Note that the fewer dimensions we retain, the more information we lose from the original data. When calculating the 2-dimensional layout, the goal therefore is to at least capture the most salient structures in the dataset (e.g. clusters, the relative similarity between different clusters, local differences within clusters etc.). However, we do not have to restrict ourselves to always reducing our data to two dimensions only. For any purpose other than visualizing the dataset on the screen, it may make sense to keep more than two dimensions (and therefore more of the original information). This applies e.g. when trying to identify clusters. It may be, for example, that certain clusters can only be separated well in 3 dimensions (as an analogy, imagine e.g. one cloud behind another, and being able to distinguish them only from certain angles). In graphext, we therefore often embed our dataset twice using dimensionality reduction:
Since the result of a dimensionality reduction is not a graph, but in essence simply a new dataset with fewer (numerical) columns, we cluster the reduced data not using graph-based community detection, but using “ordinary” clustering algorithms.

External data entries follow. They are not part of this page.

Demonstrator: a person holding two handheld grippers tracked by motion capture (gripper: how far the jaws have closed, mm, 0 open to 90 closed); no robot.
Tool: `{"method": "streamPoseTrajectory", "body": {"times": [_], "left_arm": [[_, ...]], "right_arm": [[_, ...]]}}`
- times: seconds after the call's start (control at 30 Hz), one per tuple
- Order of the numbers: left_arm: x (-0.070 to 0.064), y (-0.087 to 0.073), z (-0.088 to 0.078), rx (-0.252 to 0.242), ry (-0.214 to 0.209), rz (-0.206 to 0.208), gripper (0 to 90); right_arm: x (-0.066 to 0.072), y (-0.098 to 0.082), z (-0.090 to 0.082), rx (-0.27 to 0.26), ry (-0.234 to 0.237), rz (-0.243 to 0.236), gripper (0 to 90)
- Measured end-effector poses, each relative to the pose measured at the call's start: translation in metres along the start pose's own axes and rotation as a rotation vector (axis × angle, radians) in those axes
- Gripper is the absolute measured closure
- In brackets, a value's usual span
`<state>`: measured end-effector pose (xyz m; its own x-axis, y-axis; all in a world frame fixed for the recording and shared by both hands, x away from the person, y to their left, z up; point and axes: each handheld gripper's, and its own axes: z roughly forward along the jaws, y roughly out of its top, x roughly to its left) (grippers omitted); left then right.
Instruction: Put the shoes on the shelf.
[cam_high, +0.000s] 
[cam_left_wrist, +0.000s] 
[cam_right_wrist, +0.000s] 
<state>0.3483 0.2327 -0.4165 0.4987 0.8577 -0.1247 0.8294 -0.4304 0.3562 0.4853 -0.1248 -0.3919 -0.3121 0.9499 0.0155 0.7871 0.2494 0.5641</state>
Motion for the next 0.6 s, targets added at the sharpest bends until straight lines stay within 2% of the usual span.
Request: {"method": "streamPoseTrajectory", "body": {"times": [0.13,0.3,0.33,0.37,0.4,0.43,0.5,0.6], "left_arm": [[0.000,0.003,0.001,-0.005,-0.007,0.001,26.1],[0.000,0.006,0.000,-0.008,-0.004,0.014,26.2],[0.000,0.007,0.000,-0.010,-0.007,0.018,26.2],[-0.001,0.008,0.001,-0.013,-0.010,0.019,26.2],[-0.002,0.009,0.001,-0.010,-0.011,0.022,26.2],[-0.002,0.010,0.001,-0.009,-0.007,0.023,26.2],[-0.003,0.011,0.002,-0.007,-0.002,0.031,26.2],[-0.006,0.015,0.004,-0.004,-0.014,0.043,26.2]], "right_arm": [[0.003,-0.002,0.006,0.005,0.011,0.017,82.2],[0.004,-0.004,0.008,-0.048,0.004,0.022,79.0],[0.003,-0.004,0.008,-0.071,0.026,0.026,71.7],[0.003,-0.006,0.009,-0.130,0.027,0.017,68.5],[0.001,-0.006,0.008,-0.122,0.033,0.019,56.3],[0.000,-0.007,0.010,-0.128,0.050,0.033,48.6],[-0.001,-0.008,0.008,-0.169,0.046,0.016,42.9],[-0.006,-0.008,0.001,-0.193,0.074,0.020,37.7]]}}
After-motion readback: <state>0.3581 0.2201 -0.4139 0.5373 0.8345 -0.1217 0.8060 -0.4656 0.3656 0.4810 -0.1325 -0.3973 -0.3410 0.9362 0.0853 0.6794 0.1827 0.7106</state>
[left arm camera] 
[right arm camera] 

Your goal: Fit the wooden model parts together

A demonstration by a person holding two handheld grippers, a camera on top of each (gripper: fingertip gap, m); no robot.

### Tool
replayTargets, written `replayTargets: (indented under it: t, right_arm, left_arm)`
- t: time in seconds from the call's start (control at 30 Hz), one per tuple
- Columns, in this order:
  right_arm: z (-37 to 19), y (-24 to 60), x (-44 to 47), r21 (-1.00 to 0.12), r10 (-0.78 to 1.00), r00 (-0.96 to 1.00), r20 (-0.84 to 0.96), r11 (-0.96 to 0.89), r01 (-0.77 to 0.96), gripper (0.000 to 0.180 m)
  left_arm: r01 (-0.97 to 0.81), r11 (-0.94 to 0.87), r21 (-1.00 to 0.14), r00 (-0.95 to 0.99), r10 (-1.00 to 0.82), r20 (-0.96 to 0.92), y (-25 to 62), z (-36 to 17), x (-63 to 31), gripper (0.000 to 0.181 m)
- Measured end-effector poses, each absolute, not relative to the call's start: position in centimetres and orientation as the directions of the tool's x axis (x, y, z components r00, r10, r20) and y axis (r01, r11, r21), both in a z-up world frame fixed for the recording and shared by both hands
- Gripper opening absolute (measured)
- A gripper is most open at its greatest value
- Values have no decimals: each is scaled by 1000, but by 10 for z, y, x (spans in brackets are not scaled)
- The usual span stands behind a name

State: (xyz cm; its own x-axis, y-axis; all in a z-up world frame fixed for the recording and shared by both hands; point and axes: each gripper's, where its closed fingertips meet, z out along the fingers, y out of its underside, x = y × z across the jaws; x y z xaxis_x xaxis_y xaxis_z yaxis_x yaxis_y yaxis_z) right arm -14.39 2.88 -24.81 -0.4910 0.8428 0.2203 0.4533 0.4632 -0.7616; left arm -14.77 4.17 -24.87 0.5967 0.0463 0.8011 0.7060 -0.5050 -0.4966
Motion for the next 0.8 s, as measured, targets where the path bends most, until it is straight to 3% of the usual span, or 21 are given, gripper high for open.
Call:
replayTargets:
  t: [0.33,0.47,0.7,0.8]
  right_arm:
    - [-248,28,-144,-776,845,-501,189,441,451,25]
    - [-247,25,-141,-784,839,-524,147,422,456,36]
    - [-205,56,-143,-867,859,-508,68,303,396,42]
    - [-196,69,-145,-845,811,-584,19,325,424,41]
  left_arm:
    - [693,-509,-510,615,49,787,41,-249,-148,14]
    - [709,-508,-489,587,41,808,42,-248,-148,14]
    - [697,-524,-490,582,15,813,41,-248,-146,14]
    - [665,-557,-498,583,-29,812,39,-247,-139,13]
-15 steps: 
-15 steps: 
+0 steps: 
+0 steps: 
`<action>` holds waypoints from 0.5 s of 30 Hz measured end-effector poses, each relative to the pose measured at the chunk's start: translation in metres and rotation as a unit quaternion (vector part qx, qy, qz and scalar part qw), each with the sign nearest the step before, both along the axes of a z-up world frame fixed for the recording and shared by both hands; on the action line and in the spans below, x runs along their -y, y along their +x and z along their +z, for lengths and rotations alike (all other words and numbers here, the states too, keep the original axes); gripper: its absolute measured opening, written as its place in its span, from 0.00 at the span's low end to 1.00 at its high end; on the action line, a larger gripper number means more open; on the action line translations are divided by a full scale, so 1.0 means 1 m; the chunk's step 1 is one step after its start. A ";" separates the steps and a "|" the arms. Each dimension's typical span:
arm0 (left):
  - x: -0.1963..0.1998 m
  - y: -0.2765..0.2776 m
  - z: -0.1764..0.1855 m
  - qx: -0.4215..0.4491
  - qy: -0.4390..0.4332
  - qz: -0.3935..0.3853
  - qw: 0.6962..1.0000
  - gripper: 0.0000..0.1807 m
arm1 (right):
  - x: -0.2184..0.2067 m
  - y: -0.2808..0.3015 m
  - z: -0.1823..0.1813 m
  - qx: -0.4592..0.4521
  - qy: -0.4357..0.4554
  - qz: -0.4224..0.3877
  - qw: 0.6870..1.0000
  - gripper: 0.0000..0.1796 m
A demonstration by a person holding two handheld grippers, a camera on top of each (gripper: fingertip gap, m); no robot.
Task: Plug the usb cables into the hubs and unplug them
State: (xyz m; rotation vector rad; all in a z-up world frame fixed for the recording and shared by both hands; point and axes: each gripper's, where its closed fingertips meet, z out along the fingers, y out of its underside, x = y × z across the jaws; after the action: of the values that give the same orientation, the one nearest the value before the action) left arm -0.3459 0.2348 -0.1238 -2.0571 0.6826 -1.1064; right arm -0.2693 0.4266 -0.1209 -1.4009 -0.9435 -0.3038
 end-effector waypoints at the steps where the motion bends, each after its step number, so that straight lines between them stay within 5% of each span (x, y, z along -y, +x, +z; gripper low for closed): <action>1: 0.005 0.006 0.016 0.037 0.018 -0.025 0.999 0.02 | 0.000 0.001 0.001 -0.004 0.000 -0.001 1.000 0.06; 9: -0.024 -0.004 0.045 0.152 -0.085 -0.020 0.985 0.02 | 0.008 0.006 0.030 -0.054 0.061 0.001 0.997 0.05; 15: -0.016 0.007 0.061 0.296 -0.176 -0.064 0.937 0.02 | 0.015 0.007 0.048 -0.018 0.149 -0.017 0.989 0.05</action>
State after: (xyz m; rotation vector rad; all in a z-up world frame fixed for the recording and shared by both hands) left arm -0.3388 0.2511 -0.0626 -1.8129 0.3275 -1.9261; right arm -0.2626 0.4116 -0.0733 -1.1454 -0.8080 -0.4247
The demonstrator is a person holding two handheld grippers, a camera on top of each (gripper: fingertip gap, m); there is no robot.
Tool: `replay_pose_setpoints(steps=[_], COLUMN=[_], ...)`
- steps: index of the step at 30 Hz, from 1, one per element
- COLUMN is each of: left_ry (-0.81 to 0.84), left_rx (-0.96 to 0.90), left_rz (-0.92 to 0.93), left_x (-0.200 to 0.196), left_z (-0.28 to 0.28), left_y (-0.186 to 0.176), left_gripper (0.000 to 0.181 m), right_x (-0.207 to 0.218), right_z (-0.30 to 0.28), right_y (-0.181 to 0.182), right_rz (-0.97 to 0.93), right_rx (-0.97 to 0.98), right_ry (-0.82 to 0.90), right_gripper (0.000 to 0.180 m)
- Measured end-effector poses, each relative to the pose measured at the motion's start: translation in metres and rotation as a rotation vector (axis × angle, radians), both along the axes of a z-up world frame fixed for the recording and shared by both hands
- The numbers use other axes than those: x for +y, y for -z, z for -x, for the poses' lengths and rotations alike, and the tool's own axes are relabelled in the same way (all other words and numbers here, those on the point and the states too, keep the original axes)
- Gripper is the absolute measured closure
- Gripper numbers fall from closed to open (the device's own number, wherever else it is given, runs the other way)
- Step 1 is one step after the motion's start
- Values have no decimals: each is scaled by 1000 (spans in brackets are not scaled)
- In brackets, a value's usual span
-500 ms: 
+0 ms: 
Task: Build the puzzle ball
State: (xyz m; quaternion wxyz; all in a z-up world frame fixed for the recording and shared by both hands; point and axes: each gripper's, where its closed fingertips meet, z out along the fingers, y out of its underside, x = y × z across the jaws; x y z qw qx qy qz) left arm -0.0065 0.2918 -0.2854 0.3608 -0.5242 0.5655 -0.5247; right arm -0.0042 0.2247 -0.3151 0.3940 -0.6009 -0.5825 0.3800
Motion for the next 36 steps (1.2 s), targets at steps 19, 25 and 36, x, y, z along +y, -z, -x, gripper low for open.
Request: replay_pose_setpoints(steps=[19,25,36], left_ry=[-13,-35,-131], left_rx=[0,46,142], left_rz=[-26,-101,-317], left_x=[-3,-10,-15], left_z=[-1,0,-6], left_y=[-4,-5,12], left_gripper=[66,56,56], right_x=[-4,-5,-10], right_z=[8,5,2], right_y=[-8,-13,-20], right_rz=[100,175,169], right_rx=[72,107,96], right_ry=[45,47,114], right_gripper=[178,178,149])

By default this is HDBSCAN in Graphext, but in principle it could also be k-means, agglomerative clustering etc. (see scikit-learn for an overview of possibilities).
The vast majority of machine learning algorithms, including dimensionality reduction techniques like UMAP and cluster algorithms such as HDBSCAN, require their input data to be purely numerical and without any missing data. Few algorithms provide support for other data types (such as categorical, date and time etc.), for a mix of different types in the same dataset, or support missing data out of the box.
Graphext therefore provides a way to convert a dataset with arbitrary data types into a purely numerical dataset without missing data. It does so by defining for each possible type of input column a transformation from non-numeric to numeric values. As an example, ordered categorical variables (ordinals) such as the day of week, may be converted into a series of numbers (0..7). Non-ordered categorical variables of low-cardinality (containing few different categories) may be expanded into multiple new columns of 0s and 1s, indicating whether each row belongs to a specific category or not (one-hot encoding). Similar transformations are applied to dates, multivalued categoricals etc. Missing values (NaNs) are imputed, i.e. replaced with an appropriate value from the corresponding column (e.g. the median in a quantitative column). In addition, a new column of 0s and 1s is added, indicating whether the original column had a missing value or not.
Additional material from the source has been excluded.